Présidentielle au Sénégal : le scrutin peut-il être transparent ?
À l’heure du vote pour la présidentielle au Sénégal, les suspicions de fraude électorale sont plus nombreuses que jamais. Mais les observateurs veillent au grain.
Pour l’opposition, si le président sénégalais Abdoulaye Wade se présente, c’est qu’il est sûr de l’emporter. Et s’il est sûr de l’emporter, c’est parce que les élections seront truquées. « Il y a plusieurs motifs d’inquiétude », note le juriste Babacar Guèye. Le premier concerne les militaires et les paramilitaires, qui ont voté une semaine avant tout le monde. Même s’ils ne représentent que 23 000 électeurs, sur un total de 5,1 millions d’inscrits. Autre souci : les électeurs touchés par le récent redécoupage administratif pourraient rencontrer des difficultés pour voter – bien que, selon le gouvernement, ils ne soient que 83 000. Inquiétude encore au sujet d’une éventuelle fraude informatique, via un « logiciel magique », qui donnerait à coup sûr la victoire à Wade dès le premier tour. La rumeur avait couru en 2007, elle circule à nouveau aujourd’hui.

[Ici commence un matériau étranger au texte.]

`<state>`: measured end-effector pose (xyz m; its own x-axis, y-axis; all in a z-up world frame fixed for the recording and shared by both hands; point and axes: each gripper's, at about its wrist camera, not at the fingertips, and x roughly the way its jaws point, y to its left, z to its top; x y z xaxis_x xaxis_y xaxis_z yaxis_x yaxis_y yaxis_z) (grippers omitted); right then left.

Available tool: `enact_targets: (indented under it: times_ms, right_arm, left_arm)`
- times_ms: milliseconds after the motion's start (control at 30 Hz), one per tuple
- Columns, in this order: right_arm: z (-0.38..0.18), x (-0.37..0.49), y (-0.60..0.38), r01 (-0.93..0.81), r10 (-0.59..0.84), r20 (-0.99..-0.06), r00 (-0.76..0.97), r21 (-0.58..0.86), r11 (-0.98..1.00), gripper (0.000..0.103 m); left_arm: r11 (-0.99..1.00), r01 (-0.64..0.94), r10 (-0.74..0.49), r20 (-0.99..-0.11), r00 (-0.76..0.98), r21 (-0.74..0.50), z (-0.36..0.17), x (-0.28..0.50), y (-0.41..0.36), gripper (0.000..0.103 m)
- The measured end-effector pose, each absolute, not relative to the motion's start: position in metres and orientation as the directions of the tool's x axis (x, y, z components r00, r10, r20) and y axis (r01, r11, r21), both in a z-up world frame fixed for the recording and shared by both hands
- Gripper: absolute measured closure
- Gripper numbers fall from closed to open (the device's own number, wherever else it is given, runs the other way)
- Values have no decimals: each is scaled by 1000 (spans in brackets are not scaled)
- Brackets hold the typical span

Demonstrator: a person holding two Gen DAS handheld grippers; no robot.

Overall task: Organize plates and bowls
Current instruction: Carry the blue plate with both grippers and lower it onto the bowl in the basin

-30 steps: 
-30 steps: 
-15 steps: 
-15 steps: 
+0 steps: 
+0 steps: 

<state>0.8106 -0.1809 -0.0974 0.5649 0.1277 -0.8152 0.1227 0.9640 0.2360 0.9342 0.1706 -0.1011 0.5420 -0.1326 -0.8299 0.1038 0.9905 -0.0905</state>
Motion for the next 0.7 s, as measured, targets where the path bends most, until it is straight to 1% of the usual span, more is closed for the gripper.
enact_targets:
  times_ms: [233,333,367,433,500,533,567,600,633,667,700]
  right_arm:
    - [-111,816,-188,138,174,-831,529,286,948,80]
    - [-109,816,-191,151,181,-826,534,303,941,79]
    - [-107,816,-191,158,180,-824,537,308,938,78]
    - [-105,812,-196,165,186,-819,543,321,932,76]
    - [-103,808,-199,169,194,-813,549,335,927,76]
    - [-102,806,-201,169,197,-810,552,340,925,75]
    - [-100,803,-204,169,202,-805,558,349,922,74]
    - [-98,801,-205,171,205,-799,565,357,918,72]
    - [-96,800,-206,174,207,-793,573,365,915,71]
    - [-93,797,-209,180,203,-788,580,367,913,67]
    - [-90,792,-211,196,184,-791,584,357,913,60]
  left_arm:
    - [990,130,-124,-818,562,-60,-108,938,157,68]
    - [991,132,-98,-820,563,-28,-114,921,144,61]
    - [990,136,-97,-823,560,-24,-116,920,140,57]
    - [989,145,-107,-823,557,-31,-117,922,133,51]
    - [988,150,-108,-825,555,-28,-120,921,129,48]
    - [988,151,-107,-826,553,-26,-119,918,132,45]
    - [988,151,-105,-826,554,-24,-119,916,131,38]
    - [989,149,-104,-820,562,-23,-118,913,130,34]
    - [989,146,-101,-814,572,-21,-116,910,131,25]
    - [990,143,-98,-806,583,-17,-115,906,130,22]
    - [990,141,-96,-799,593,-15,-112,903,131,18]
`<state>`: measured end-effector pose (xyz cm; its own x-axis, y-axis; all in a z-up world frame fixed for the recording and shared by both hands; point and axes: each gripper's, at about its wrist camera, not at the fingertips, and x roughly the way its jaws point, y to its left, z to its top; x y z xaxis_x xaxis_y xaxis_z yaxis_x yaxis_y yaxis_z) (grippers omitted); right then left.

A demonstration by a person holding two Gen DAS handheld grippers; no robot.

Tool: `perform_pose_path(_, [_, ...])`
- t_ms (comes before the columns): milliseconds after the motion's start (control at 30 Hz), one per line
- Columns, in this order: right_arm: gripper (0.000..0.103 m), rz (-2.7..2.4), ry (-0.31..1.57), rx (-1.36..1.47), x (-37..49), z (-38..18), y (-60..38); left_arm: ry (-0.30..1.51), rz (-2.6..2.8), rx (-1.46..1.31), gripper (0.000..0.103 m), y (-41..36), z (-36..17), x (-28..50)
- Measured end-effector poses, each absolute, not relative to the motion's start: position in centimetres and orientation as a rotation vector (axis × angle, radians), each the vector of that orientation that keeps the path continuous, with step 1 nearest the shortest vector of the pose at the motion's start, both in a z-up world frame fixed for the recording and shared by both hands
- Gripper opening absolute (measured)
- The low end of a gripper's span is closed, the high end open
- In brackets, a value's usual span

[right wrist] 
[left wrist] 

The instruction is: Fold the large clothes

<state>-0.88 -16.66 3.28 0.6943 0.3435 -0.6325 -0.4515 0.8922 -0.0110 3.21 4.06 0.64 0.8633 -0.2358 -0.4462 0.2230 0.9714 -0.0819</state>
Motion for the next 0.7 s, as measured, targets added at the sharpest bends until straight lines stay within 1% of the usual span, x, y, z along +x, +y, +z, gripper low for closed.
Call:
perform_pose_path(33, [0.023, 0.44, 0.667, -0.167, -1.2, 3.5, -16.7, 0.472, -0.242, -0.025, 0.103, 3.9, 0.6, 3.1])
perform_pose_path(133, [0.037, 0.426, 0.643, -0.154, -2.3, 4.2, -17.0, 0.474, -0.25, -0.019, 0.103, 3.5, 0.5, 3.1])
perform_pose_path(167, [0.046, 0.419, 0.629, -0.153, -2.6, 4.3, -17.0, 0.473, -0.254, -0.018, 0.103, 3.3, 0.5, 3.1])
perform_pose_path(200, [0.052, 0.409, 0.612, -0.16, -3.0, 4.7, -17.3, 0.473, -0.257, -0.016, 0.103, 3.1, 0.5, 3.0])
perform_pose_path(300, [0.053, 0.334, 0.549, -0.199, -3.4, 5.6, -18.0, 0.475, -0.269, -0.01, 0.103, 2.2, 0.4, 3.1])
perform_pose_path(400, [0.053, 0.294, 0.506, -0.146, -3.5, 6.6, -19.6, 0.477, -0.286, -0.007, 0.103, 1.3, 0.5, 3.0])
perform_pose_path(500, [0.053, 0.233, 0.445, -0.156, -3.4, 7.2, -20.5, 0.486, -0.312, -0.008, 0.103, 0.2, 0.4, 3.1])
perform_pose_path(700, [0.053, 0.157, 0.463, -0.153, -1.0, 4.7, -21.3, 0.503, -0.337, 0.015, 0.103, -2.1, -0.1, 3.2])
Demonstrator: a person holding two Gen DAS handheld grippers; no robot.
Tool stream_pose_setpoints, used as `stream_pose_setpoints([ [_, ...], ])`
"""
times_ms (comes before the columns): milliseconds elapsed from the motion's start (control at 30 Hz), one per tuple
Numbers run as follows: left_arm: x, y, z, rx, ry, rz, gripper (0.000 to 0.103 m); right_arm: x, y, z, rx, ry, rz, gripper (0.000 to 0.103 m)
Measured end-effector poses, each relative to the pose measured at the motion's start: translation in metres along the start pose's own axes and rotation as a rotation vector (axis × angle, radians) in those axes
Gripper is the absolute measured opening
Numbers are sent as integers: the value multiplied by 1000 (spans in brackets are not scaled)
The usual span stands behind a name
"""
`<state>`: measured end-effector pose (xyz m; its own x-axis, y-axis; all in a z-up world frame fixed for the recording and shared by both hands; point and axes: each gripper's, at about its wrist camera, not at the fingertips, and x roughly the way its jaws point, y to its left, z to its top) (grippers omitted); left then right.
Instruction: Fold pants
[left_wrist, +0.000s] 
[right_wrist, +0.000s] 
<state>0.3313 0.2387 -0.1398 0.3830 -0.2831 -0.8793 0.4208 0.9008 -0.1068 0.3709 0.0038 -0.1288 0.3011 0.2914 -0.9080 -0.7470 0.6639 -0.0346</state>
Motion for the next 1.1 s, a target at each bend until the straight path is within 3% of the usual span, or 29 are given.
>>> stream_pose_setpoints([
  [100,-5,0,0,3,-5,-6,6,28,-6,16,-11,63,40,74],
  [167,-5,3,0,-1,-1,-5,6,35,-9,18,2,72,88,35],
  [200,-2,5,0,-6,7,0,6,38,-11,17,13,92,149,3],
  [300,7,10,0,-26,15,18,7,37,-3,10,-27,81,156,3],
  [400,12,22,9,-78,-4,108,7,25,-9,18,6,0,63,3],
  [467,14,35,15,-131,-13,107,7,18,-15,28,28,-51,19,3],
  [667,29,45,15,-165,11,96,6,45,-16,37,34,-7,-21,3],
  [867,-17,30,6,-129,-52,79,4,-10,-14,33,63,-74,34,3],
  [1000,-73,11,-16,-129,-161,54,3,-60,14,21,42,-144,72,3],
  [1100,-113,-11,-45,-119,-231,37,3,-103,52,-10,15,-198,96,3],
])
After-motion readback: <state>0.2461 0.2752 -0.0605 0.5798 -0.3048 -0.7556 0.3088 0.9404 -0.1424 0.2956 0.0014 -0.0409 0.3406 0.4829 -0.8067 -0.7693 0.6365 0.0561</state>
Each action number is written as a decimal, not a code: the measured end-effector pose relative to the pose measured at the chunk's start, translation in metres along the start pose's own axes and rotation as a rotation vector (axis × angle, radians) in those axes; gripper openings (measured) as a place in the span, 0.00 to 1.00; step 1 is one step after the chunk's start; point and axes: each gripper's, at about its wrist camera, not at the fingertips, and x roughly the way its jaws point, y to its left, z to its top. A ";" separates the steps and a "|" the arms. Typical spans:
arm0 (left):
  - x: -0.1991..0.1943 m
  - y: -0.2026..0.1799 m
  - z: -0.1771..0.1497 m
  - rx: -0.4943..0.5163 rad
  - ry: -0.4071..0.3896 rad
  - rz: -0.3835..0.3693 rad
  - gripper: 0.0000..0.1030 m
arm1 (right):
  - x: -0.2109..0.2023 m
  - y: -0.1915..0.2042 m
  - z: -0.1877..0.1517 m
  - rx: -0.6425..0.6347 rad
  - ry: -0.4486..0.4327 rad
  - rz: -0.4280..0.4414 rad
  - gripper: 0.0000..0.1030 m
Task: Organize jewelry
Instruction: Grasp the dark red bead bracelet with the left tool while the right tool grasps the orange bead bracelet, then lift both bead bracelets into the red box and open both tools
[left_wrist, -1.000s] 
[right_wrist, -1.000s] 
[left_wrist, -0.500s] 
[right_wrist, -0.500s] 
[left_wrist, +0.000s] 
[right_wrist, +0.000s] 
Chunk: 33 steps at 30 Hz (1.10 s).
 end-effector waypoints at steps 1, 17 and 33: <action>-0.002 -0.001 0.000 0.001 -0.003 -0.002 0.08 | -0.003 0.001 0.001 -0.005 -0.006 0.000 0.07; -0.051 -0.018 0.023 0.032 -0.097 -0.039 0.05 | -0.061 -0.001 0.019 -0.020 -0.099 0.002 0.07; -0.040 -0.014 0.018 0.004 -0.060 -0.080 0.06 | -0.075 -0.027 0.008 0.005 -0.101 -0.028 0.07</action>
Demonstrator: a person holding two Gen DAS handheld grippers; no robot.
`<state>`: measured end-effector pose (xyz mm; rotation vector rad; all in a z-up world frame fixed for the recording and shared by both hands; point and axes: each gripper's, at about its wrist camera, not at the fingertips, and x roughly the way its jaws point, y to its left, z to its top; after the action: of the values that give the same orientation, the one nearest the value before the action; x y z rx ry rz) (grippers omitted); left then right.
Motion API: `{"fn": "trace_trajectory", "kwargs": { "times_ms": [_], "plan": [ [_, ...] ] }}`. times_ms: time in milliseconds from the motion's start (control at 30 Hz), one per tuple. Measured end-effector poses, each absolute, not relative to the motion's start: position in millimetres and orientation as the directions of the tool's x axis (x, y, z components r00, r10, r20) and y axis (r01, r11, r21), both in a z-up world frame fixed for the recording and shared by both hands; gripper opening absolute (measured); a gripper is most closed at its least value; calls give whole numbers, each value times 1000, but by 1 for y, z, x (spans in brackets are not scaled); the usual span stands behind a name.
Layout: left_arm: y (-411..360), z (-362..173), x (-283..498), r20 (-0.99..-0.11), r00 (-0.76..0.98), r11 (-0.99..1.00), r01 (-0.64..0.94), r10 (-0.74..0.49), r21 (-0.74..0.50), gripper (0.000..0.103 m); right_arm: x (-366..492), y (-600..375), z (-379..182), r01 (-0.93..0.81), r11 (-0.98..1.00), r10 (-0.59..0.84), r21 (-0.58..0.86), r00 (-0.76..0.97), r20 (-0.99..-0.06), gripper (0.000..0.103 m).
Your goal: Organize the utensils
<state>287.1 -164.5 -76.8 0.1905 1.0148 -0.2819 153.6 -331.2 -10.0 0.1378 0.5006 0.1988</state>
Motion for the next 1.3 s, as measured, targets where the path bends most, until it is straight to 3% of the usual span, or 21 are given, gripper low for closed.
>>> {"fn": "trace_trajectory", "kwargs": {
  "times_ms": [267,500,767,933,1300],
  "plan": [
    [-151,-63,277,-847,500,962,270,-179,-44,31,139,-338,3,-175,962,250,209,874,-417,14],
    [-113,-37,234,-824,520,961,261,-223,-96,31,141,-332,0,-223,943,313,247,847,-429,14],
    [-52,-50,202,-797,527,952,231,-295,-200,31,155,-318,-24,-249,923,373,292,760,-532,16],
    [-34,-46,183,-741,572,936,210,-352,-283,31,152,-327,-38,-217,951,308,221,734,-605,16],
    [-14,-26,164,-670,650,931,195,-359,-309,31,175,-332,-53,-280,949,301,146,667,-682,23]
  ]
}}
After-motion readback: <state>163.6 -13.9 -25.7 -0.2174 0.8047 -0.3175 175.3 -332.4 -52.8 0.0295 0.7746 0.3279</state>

La Casamance, peu sécurisée (le 13 février, un accrochage entre l’armée et des rebelles a provoqué la mort de quatre soldats, selon des sources officielles), est également l’objet de spéculations. « On hésite à y aller », indique un collaborateur de Macky Sall. « Les gens pourront-ils aller voter, et les observateurs seront-ils dans les bureaux de vote ? », s’interroge un élu local, qui évoque de « possibles bourrages d’urnes en faveur du président sortant ».
"Il est impossible de truquer des élections au Sénégal en 2012"
Le Premier ministre, Souleymane Ndéné Ndiaye, jure qu’« il est impossible de truquer des élections au Sénégal en 2012 ». Il est vrai que les garde-fous sont nombreux et « bien rodés », selon Doudou Ndir, le président de la Commission électorale nationale autonome (Cena), qui affirme que le fichier électoral est « bon ». C’est sur la base de ce fichier que l’opposition avait remporté les élections locales en 2009. Mais aujourd’hui, elle le juge peu crédible, évoque des « bureaux de vote fictifs » et des doublons de cartes d’électeur.
Doudou Ndir assure qu’à chaque étape du scrutin les représentants de tous les candidats auront leur mot à dire – la Cena mobilise pour sa part 16 000 contrôleurs. Les observateurs étrangers aussi veillent au grain. Jamais ils n’auront été aussi nombreux pour une élection au Sénégal : à elle seule, la mission d’observation électorale de l’Union européenne, à l’oeuvre depuis le 20 janvier, comptera plus de 90 membres la semaine précédant le premier tour (ils étaient 150 en République démocratique du Congo). « Nous n’accepterons aucun abus. Nous serons très vigilants », indique un diplomate européen.
Reste l’insondable : l’achat des consciences. Le 10 février, le candidat Ibrahima Fall a évoqué des « fraudes massives » à Touba, là où Abdoulaye Wade a lancé sa campagne et multiplié les visites ces derniers mois. Là aussi où l’inflation de nouveaux inscrits sur les listes électorales a été l’une des plus importantes en 2011.